_Description of the task:_ Extract from the listing each line in which the word "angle" appears.
+++ Data supplied +++
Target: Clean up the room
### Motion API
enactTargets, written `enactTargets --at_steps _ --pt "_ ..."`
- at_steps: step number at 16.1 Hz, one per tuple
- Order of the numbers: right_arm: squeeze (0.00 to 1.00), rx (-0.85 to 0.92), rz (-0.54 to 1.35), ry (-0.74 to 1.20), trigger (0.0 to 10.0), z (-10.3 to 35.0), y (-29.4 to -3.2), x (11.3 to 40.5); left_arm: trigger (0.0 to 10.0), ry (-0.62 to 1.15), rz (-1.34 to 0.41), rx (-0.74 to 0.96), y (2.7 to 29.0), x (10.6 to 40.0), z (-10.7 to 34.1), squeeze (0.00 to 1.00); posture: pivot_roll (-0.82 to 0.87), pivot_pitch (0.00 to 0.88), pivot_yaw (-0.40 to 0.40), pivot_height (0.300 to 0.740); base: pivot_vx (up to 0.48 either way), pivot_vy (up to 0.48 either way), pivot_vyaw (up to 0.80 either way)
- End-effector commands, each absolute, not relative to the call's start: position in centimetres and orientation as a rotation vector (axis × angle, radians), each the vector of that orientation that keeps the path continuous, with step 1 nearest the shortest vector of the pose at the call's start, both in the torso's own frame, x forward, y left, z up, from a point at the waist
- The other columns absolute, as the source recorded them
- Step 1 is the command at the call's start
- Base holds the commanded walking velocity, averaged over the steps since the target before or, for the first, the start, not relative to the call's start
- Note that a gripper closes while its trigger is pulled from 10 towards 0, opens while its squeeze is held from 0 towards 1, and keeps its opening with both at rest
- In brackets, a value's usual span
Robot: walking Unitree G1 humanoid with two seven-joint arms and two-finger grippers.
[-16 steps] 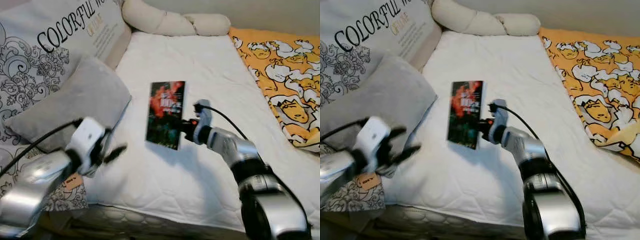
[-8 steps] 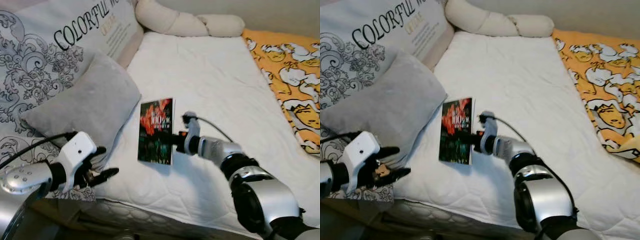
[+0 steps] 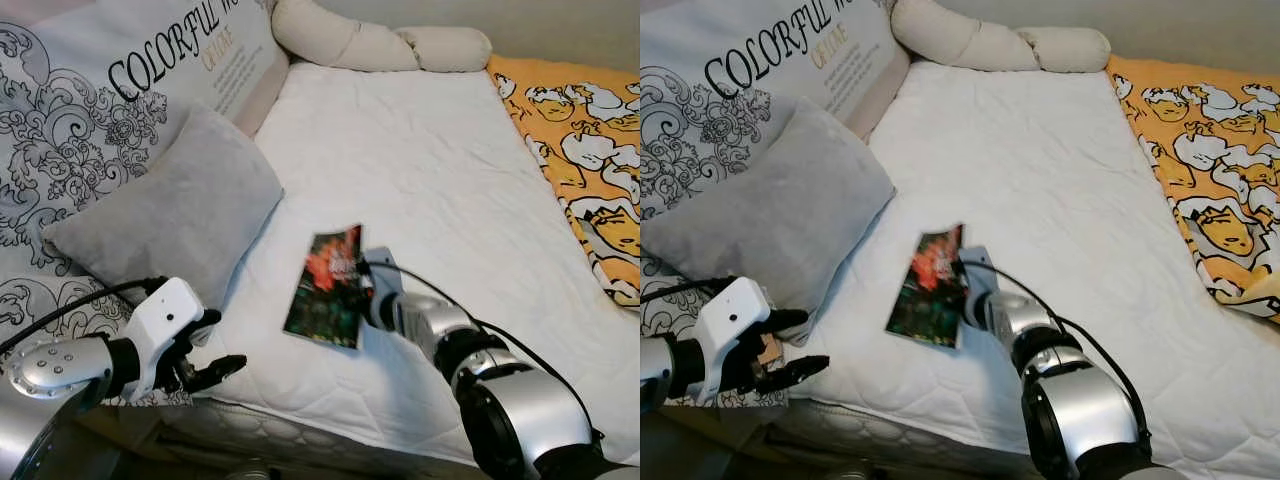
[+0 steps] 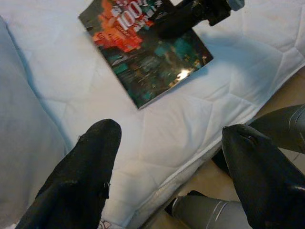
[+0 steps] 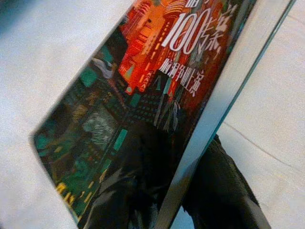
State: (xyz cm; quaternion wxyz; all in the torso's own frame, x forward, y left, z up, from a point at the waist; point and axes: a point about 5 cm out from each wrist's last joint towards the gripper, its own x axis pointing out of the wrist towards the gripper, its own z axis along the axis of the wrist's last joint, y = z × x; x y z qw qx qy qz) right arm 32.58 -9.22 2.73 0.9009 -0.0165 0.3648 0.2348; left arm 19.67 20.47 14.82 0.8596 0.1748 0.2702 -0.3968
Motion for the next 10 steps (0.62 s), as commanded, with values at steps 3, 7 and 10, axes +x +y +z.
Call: enactTargets --at_steps 3,7,10 --pt "1.0 -0.136 0.44 0.72 10.0 2.64 -10.04 32.76 10.0 0.584 -0.837 0.374 20.01 19.01 14.54 0.0 0.15 0.0 0.002 0.74 0.0 0.0 0.0" --pt "1.0 -0.173 0.396 0.657 10.0 3.21 -10.36 33.36 10.0 0.577 -0.82 0.365 19.62 19.06 14.49 0.0 0.16 0.0 -0.003 0.74 0.0 0.0 0.0" --pt "1.0 -0.144 0.383 0.648 10.0 3.37 -10.49 33.5 10.0 0.58 -0.81 0.364 19.63 19.23 14.26 0.0 0.15 0.0 -0.002 0.74 0.0 0.0 0.0"
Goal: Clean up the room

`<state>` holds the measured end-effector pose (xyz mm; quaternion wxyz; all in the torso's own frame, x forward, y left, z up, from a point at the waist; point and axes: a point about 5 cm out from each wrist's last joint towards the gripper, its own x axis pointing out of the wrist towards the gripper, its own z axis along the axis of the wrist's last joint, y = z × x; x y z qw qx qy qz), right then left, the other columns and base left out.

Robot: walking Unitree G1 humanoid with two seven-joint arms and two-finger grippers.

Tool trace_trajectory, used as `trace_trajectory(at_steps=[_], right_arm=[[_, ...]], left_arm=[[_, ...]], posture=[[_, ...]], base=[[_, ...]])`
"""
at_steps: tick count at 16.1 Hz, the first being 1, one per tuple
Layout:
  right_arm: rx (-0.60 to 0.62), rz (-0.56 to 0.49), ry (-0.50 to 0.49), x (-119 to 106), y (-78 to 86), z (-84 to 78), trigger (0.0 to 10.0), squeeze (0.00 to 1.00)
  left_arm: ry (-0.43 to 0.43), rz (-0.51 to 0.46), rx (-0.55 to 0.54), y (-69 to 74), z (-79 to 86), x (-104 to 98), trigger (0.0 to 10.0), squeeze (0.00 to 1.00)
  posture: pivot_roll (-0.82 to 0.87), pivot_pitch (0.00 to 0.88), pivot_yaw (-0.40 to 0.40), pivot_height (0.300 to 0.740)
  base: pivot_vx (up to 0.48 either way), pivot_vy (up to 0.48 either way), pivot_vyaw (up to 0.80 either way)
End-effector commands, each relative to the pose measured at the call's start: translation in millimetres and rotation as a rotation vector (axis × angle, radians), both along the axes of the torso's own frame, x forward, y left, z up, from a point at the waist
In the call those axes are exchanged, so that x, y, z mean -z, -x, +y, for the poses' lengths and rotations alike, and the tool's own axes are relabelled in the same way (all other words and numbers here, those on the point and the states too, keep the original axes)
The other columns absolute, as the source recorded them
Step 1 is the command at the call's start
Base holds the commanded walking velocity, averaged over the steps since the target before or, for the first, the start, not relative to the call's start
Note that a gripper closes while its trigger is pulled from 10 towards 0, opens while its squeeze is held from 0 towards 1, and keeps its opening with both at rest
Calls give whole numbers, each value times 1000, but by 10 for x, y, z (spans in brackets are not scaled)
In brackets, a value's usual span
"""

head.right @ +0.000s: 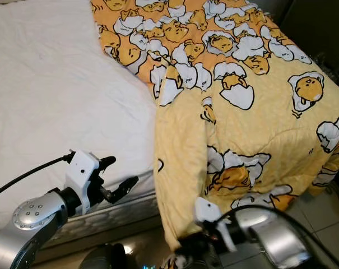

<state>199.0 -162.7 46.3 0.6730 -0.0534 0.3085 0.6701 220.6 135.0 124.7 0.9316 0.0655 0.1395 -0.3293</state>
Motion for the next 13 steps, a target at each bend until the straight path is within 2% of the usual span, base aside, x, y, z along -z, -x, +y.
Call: trace_trajectory(at_steps=[1,2,6,8,9,10,11,12,13], right_arm=[[124,-29,75,206,-67,-34,10000,604],[157,-39,80,223,-89,-30,10000,1000],[214,-113,109,156,-145,-27,10000,1000],[237,-131,96,111,-160,-38,10000,1000],[276,-154,86,53,-198,-44,10000,1000],[295,-163,82,23,-217,-51,10000,1000],[363,-205,84,-43,-284,-85,10000,1000],[469,-247,99,-97,-380,-142,10000,1000],[641,-299,116,-158,-517,-226,10000,1000]], left_arm=[[-8,6,11,0,-9,19,10000,0],[-10,5,11,-2,-7,19,10000,0],[-27,1,-13,-67,19,38,10000,0],[-62,-53,-86,-256,24,84,10000,0],[-49,-71,-130,-367,19,107,10000,0],[-37,-67,-145,-409,13,119,10000,0],[-6,-49,-143,-483,-23,151,10000,369],[30,-23,-144,-564,-63,194,10000,1000],[65,5,-118,-643,-140,252,10000,1000]], posture=[[-68,167,-5,740],[-67,166,-4,740],[-68,161,-5,740],[-69,161,-8,740],[-78,161,-5,740],[-81,162,-2,740],[-86,163,1,740],[-94,166,7,740],[-109,172,18,740]], base=[[0,0,0],[0,0,0],[0,0,0],[0,0,0],[0,0,0],[0,0,0],[0,0,0],[0,0,0],[0,0,0]])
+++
_Response box:_
- End-effector commands, each absolute, not relative to the call's start: position in centimetres and orientation as a rotation vector (axis × angle, radians), each the vector of that orientation that keeps the path continuous, with step 1 nearest the shortest vector of the pose at the call's start, both in the torso's own frame, x forward, y left, z up, from a point at the waist
End-effector commands, each relative to the pose measured at the call's start: translation in millimetres and rotation as a rotation vector (axis × angle, radians), both along the axes of the torso's own frame, x forward, y left, z up, from a point at the waist

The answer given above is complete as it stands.